Friday, August 21, 2009

BASEBALL CONTRACTS ARE OUT OF CONTROL!!!!

First overall pick in the 2009 mlb draft, Stephen Strasburg, signed a $15 million contract. And, of course, people are pissed. Scott Boras is greedy. Baseball sold out. Lost it's innocence. All that shit.

Look, idiots. How much baseball players make doesn't affect you. You don't own a professional baseball team nor do you play baseball for one. If Strasburg signed a $150 million contract your life wouldn't be any different.

And Strasburg's contract is not going to ruin baseball. The salaries these young men are making are the price of their labor, and prices are communicators. They communicate value. Value is determined by millions and billions of economic decisions. So when someone says that a draftee who has never played a major league game doesn't deserve X amount of dollars, that person is inadvertently claiming to have knowledge of the millions of decisions that communicate the value of the draftee's labor.

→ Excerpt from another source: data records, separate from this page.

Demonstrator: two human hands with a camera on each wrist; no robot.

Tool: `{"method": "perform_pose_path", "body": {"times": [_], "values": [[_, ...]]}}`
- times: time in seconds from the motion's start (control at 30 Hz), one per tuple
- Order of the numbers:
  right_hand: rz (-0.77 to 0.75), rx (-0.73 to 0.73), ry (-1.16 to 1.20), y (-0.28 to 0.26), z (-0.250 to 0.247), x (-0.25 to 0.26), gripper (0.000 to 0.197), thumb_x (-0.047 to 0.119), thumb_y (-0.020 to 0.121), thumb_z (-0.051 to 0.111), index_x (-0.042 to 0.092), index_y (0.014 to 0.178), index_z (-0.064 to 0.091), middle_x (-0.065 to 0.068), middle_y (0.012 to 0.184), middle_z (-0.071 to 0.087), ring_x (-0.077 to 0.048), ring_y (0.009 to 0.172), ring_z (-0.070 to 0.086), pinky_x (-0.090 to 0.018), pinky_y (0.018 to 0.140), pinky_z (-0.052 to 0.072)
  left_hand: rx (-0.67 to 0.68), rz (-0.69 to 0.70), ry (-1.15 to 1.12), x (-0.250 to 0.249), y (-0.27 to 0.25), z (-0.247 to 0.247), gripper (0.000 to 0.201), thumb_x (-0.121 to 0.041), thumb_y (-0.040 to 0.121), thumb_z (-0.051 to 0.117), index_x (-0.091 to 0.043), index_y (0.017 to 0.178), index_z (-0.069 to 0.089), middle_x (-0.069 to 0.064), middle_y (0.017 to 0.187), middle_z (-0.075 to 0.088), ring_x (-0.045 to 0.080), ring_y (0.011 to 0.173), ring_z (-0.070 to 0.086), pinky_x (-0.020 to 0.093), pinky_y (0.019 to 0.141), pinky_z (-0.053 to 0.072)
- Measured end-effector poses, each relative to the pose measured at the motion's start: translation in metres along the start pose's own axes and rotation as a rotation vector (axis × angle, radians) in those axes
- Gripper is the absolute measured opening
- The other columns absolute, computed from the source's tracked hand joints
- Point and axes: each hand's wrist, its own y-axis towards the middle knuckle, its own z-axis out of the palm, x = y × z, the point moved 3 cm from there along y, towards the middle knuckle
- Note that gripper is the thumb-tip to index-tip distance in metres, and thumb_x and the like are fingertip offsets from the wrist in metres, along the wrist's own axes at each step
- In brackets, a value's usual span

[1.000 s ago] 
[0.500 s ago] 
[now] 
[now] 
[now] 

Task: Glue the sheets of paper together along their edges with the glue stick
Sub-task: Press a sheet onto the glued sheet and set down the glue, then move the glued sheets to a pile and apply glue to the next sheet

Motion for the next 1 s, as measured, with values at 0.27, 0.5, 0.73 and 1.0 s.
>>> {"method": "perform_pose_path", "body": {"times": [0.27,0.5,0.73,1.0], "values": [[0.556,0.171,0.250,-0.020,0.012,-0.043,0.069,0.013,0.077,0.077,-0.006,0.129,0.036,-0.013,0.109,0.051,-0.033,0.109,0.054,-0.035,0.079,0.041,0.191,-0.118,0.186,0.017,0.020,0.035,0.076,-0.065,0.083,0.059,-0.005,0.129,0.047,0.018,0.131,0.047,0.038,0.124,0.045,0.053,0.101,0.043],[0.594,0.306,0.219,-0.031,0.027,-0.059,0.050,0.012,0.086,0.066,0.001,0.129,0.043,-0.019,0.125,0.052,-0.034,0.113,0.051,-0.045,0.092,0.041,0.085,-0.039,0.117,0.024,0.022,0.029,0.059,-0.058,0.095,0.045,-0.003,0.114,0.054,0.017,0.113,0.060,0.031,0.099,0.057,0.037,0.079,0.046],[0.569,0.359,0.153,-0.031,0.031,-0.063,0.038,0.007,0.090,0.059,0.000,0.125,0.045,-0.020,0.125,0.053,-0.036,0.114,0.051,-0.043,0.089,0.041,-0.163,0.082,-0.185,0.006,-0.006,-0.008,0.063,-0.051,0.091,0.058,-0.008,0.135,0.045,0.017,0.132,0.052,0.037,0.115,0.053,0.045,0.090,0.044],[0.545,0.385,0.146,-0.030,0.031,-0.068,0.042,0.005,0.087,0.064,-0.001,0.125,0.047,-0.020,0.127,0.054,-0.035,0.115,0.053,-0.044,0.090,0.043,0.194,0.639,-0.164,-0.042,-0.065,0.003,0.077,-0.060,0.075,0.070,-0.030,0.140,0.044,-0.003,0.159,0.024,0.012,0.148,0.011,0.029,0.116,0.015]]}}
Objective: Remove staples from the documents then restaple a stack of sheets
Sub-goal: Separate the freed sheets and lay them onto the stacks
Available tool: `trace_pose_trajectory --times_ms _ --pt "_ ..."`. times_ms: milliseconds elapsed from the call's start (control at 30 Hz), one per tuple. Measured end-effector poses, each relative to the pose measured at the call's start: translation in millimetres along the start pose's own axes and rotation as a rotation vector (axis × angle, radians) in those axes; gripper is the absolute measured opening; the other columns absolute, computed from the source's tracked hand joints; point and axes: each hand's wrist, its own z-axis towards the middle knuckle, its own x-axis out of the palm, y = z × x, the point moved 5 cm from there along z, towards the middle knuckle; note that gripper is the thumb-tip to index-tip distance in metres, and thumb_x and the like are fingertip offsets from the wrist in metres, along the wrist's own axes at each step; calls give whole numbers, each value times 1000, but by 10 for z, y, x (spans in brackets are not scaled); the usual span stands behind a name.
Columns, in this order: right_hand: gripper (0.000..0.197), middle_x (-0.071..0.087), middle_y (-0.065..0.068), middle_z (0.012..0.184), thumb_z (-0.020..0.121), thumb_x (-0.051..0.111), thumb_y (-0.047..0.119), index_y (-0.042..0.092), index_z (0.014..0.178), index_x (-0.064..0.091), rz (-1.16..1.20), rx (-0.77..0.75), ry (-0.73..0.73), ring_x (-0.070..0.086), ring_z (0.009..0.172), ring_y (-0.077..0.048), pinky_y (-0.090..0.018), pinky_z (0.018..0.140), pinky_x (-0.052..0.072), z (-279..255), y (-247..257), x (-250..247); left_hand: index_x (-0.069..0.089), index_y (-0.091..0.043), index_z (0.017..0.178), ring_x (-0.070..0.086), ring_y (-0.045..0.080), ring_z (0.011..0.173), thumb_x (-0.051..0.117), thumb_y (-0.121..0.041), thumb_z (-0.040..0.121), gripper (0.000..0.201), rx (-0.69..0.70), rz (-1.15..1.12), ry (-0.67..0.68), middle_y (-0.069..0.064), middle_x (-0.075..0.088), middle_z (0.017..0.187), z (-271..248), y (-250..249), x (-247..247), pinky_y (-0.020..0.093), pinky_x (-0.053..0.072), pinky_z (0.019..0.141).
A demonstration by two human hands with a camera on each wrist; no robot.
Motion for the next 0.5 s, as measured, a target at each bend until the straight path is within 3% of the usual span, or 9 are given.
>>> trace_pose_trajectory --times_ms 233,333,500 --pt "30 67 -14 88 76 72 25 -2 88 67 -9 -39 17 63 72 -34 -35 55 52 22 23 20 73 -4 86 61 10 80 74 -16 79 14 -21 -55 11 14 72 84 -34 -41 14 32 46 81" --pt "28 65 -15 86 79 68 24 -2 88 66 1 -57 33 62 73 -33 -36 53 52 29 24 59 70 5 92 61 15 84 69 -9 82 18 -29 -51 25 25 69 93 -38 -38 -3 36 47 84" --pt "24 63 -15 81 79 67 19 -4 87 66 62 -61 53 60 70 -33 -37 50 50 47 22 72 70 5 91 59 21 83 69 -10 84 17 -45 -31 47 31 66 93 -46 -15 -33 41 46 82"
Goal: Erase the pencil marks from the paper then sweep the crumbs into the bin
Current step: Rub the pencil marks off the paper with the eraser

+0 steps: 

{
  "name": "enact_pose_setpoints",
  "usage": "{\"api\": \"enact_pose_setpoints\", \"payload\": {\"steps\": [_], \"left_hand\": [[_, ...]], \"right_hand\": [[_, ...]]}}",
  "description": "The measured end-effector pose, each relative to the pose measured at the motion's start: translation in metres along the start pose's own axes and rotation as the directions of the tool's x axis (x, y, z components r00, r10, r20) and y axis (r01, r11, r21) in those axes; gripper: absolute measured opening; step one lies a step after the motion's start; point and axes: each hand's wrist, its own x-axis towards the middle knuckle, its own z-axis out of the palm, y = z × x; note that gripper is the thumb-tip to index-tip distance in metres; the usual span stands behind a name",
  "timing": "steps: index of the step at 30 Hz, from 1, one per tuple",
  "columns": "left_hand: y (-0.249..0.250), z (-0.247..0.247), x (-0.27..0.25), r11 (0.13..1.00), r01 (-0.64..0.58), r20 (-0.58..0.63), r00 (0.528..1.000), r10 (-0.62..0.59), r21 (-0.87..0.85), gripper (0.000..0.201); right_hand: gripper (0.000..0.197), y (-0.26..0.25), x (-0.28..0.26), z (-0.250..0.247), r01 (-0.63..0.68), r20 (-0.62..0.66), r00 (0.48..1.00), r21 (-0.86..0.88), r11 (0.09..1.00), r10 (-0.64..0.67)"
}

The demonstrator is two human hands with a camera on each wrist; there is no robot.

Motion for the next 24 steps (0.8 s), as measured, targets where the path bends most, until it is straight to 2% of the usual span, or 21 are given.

Which is ridiculous.

I know it seems like MLB operates in a vacuum outside of the price system. MLB essentially has a monopsony on baseball players wishing to sell their services at a high professional level. However, there are market forces involved. It may seem like Boras and the Nationals brass just sat down and invented a price to their liking, but baseball salaries - just like all other prices - are subjected to the laws of supply and demand.

So, let's say that Strasburg's contract jacks up the price for future draft picks. Furthermore, let's say that many of these draft picks bust. As a result clubs will conclude that paying a bunch of money for unproven draft picks is not a worthy investment and thus, the demand for draft picks will go down. So will the price. The bubble will pop. People that don't like high baseball salaries can go back to being grouchy about something else.

It is more likely, however, that clubs will realize that investing in draft picks is a good idea and the salaries of these picks will grow.

And for those that are worried that MLB contracts are out of control, let's look at how much the MLB average salary has increased in recent years.


For comparison, the average accountant's salary increased about seven percent last year. Now lets look at a much darker time, a much greedier time in baseball history. A time when children were forced to play with rodent carcases in alleys blackened by the soot and ash from the bonfires of money baseball agents used to light their cigars.


Somehow Scott Boras polluted baseball with greed before he was even a sports agent. Damn that guy's good.

4 comments:

haasertime said...

I once read that, in pure capitalism, your salary is directly related to the amount of money you bring to your employers.

I think where people get pissed off is that with draft picks, they're only dealing in potential money they will bring. Strasburg is an investment. An investment that could blow out an arm. And it's a valid thing to argue about wacky predictions of revenues Strasburg will bring.

But yes, I don't really care since it's all MLB monopoly-money anyway.

Anonymous said...

I just learned today that Jacksonian Democrats opposed paper currency. They advocated an exclusively metal currency. I have no idea why. I'm glad they lost (to that Whig, Wm. H. Harrison)and I'll bet Mr. Strasburg and Mr. Boras are glad, too. Imagine a $15 million bonus being paid with silver dollars!

FrontRowSeats

Daymonster said...

If my math is correct that would be about 15 million silver dollars!!

bizmarkie507 said...

Actually Soup, Players salaries do affect us fans. Higher salaries = higher ticket prices. Ask Yankee and Red Sox fans about that.